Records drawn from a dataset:
/---

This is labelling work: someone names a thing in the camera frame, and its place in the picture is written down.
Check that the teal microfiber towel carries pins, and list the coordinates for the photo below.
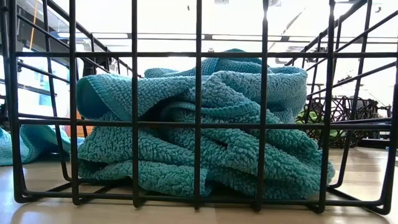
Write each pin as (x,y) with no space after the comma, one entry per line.
(230,155)

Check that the black aluminium table frame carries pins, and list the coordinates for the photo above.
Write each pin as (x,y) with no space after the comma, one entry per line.
(373,143)

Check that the clear spray bottle orange label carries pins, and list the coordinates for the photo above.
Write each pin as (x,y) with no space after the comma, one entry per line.
(84,130)

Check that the round dark wicker basket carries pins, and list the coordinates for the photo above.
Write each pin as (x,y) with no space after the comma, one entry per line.
(342,109)

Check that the bright green microfiber towel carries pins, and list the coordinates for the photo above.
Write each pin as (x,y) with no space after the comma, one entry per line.
(311,117)

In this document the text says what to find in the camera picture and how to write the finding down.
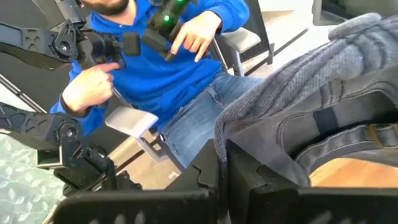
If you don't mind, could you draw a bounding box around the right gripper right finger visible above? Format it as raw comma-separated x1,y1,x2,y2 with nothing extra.
225,139,398,224

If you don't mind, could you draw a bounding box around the person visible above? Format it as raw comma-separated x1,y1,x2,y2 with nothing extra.
49,0,265,169

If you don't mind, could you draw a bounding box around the blue denim baseball cap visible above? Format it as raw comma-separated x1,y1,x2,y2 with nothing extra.
213,12,398,187

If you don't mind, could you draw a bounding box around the teal leaf-pattern floor mat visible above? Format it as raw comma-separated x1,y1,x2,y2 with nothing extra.
0,133,66,224

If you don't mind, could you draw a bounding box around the person's hand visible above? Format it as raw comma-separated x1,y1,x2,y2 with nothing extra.
61,62,121,118
170,11,222,63

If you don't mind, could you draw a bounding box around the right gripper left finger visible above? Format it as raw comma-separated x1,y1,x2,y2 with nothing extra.
50,139,221,224

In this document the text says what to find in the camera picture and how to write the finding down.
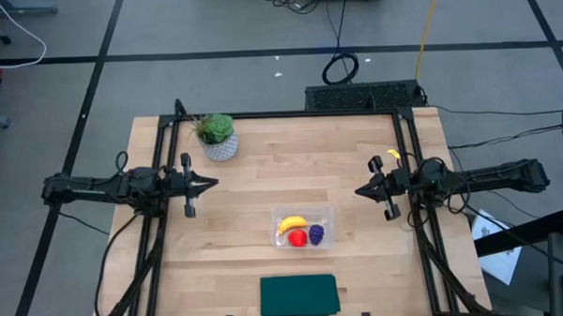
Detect yellow toy banana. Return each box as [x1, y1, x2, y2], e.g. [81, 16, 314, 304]
[276, 215, 309, 236]

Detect yellow hanging cable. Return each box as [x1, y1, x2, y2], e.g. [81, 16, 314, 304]
[411, 0, 445, 82]

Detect black vented computer case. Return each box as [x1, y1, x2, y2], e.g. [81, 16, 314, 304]
[303, 79, 426, 114]

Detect purple toy grapes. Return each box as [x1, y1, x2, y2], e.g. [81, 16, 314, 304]
[307, 223, 326, 247]

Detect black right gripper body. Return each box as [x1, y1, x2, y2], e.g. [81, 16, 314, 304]
[366, 154, 412, 222]

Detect black aluminium table frame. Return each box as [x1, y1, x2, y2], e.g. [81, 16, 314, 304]
[84, 87, 493, 316]

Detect clear plastic tupperware container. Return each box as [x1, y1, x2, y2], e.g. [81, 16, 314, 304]
[269, 203, 336, 252]

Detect red toy apple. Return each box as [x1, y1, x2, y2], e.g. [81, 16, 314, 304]
[287, 229, 309, 248]

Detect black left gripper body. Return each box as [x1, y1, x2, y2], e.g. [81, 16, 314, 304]
[166, 152, 196, 219]

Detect succulent in white patterned pot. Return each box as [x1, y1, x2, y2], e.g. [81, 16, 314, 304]
[188, 111, 239, 163]

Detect white cable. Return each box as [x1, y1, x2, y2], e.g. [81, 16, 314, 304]
[0, 0, 48, 70]

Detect white paper sheet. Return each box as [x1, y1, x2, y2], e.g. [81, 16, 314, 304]
[470, 208, 525, 287]

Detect dark green cloth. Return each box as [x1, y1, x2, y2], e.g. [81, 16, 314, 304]
[258, 273, 342, 316]

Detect thin black cable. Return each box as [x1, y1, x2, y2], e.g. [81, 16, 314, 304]
[447, 124, 563, 151]
[429, 99, 563, 121]

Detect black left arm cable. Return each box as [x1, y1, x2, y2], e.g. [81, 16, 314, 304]
[114, 150, 130, 173]

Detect black bar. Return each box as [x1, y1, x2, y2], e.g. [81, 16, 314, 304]
[473, 208, 563, 259]

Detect black hanging cable with coil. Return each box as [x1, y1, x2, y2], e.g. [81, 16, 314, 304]
[318, 0, 360, 86]

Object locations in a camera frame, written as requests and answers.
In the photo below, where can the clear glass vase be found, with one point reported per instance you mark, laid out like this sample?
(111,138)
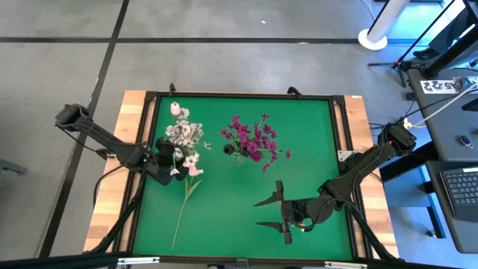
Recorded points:
(239,160)

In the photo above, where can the person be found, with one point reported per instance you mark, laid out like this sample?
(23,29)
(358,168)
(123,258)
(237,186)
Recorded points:
(448,33)

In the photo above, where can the black table frame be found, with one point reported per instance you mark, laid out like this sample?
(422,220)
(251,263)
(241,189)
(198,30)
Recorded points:
(242,95)

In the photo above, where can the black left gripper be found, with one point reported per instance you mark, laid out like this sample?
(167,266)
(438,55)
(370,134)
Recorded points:
(164,168)

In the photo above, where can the black keyboard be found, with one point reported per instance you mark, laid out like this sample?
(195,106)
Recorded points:
(461,188)

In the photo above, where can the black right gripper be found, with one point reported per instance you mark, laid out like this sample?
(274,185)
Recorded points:
(302,213)

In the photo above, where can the large white artificial flower bunch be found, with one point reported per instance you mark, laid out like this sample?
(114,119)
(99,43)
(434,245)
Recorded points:
(183,134)

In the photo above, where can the green table mat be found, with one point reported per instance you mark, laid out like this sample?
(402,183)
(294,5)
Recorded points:
(298,123)

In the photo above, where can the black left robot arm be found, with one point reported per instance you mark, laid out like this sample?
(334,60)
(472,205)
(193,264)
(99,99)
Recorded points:
(108,143)

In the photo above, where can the dark gray desk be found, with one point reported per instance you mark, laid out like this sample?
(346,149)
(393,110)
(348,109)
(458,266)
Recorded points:
(463,235)

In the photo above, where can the black tripod stand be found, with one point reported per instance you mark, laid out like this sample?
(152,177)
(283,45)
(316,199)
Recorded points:
(401,61)

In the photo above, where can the black artificial rose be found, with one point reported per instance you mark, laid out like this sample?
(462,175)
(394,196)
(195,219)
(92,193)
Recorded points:
(228,149)

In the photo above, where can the silver mounting plate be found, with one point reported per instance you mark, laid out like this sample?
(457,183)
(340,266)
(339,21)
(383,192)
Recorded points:
(345,155)

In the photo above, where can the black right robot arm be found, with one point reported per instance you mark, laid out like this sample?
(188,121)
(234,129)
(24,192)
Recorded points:
(366,160)

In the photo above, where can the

\---

> _WHAT IS EXPECTED_: Reproduce the entries exactly. Do not carry over any picture.

> _SOLUTION TO THE EXERCISE_:
This is labelling work: someone names a thing in the camera frame, and its place in the picture is written down.
Check that the teal microfiber towel carries pins, and list the coordinates for the photo below.
Write each pin as (x,y) with no space after the comma, one entry per line.
(230,155)

Check that the black aluminium table frame carries pins, and list the coordinates for the photo above.
Write each pin as (x,y) with no space after the comma, one entry per line.
(373,143)

Check that the clear spray bottle orange label carries pins, and list the coordinates for the photo above.
Write each pin as (x,y) with no space after the comma, one entry per line.
(84,130)

Check that the round dark wicker basket carries pins, and list the coordinates for the photo above.
Write each pin as (x,y) with no space after the comma, one entry per line.
(342,109)

Check that the bright green microfiber towel carries pins, and list the coordinates for the photo above.
Write each pin as (x,y) with no space after the comma, one entry per line.
(311,117)

In this document the text says what to find in the camera picture and how to write the finding down.
If you don't mind, could you draw a bounding box around the right gripper right finger visible above? Format it as raw comma-separated x1,y1,x2,y2 with nothing extra.
225,139,398,224

If you don't mind, could you draw a bounding box around the person visible above? Format it as raw comma-separated x1,y1,x2,y2 with nothing extra.
49,0,265,169

If you don't mind, could you draw a bounding box around the blue denim baseball cap visible above? Format it as raw comma-separated x1,y1,x2,y2 with nothing extra.
213,12,398,187

If you don't mind, could you draw a bounding box around the teal leaf-pattern floor mat visible above? Format it as raw comma-separated x1,y1,x2,y2 with nothing extra.
0,133,66,224

If you don't mind, could you draw a bounding box around the person's hand visible above? Format it as raw comma-separated x1,y1,x2,y2 with nothing extra.
61,62,121,118
170,11,222,63

If you don't mind, could you draw a bounding box around the right gripper left finger visible above? Format it as raw comma-separated x1,y1,x2,y2 with nothing extra.
50,139,221,224

In this document the text says what to find in the camera picture and how to write the finding down.
Detect yellow toy banana. Return each box as [x1, y1, x2, y2], e.g. [81, 16, 314, 304]
[276, 215, 309, 236]

Detect yellow hanging cable. Return each box as [x1, y1, x2, y2], e.g. [81, 16, 314, 304]
[411, 0, 445, 82]

Detect black vented computer case. Return each box as [x1, y1, x2, y2], e.g. [81, 16, 314, 304]
[303, 79, 426, 114]

Detect purple toy grapes. Return each box as [x1, y1, x2, y2], e.g. [81, 16, 314, 304]
[307, 223, 326, 247]

Detect black right gripper body. Return each box as [x1, y1, x2, y2], e.g. [81, 16, 314, 304]
[366, 154, 412, 222]

Detect black aluminium table frame. Return each box as [x1, y1, x2, y2], e.g. [81, 16, 314, 304]
[84, 87, 493, 316]

Detect clear plastic tupperware container. Return each box as [x1, y1, x2, y2], e.g. [81, 16, 314, 304]
[269, 203, 336, 252]

Detect red toy apple. Return each box as [x1, y1, x2, y2], e.g. [81, 16, 314, 304]
[287, 229, 309, 248]

Detect black left gripper body. Return each box as [x1, y1, x2, y2], e.g. [81, 16, 314, 304]
[166, 152, 196, 219]

Detect succulent in white patterned pot. Return each box as [x1, y1, x2, y2], e.g. [81, 16, 314, 304]
[188, 111, 239, 163]

Detect white cable. Return each box as [x1, y1, x2, y2], e.g. [81, 16, 314, 304]
[0, 0, 48, 70]

Detect white paper sheet. Return each box as [x1, y1, x2, y2], e.g. [81, 16, 314, 304]
[470, 208, 525, 287]

Detect dark green cloth. Return each box as [x1, y1, x2, y2], e.g. [81, 16, 314, 304]
[258, 273, 342, 316]

Detect thin black cable. Return each box as [x1, y1, x2, y2], e.g. [81, 16, 314, 304]
[447, 124, 563, 151]
[429, 99, 563, 121]

Detect black left arm cable. Return each box as [x1, y1, x2, y2], e.g. [81, 16, 314, 304]
[114, 150, 130, 173]

Detect black bar. Return each box as [x1, y1, x2, y2], e.g. [81, 16, 314, 304]
[473, 208, 563, 259]

Detect black hanging cable with coil. Return each box as [x1, y1, x2, y2], e.g. [81, 16, 314, 304]
[318, 0, 360, 86]

Object locations in a camera frame, written as requests and answers.
In the photo below, where can the clear glass vase be found, with one point reported per instance you mark, laid out like this sample?
(111,138)
Recorded points:
(239,160)

In the photo above, where can the person be found, with one point reported per instance you mark, laid out like this sample?
(23,29)
(358,168)
(123,258)
(237,186)
Recorded points:
(448,33)

In the photo above, where can the black table frame be found, with one point reported per instance you mark, laid out like this sample?
(422,220)
(251,263)
(241,189)
(198,30)
Recorded points:
(242,95)

In the photo above, where can the black left gripper be found, with one point reported per instance you mark, laid out like this sample?
(167,266)
(438,55)
(370,134)
Recorded points:
(164,168)

In the photo above, where can the black keyboard be found, with one point reported per instance you mark, laid out like this sample?
(195,106)
Recorded points:
(461,188)

In the photo above, where can the black right gripper be found, with one point reported per instance you mark, laid out like this sample?
(274,185)
Recorded points:
(302,213)

In the photo above, where can the large white artificial flower bunch be found, with one point reported per instance you mark, laid out like this sample?
(114,119)
(99,43)
(434,245)
Recorded points:
(183,134)

In the photo above, where can the green table mat be found, with one point reported per instance you mark, laid out like this sample?
(402,183)
(294,5)
Recorded points:
(298,123)

In the photo above, where can the black left robot arm be found, with one point reported per instance you mark, laid out like this sample?
(334,60)
(472,205)
(193,264)
(99,99)
Recorded points:
(108,143)

In the photo above, where can the dark gray desk be found, with one point reported per instance you mark, laid out like this sample?
(346,149)
(393,110)
(348,109)
(458,266)
Recorded points:
(463,235)

In the photo above, where can the black tripod stand be found, with one point reported per instance you mark, laid out like this sample?
(152,177)
(283,45)
(316,199)
Recorded points:
(401,61)

In the photo above, where can the black artificial rose be found, with one point reported per instance you mark, laid out like this sample?
(462,175)
(394,196)
(195,219)
(92,193)
Recorded points:
(228,149)

In the photo above, where can the silver mounting plate be found, with one point reported per instance you mark, laid out like this sample?
(457,183)
(340,266)
(339,21)
(383,192)
Recorded points:
(345,155)

In the photo above, where can the black right robot arm be found, with one point reported per instance you mark, laid out like this sample?
(188,121)
(234,129)
(24,192)
Recorded points:
(366,160)

In the photo above, where can the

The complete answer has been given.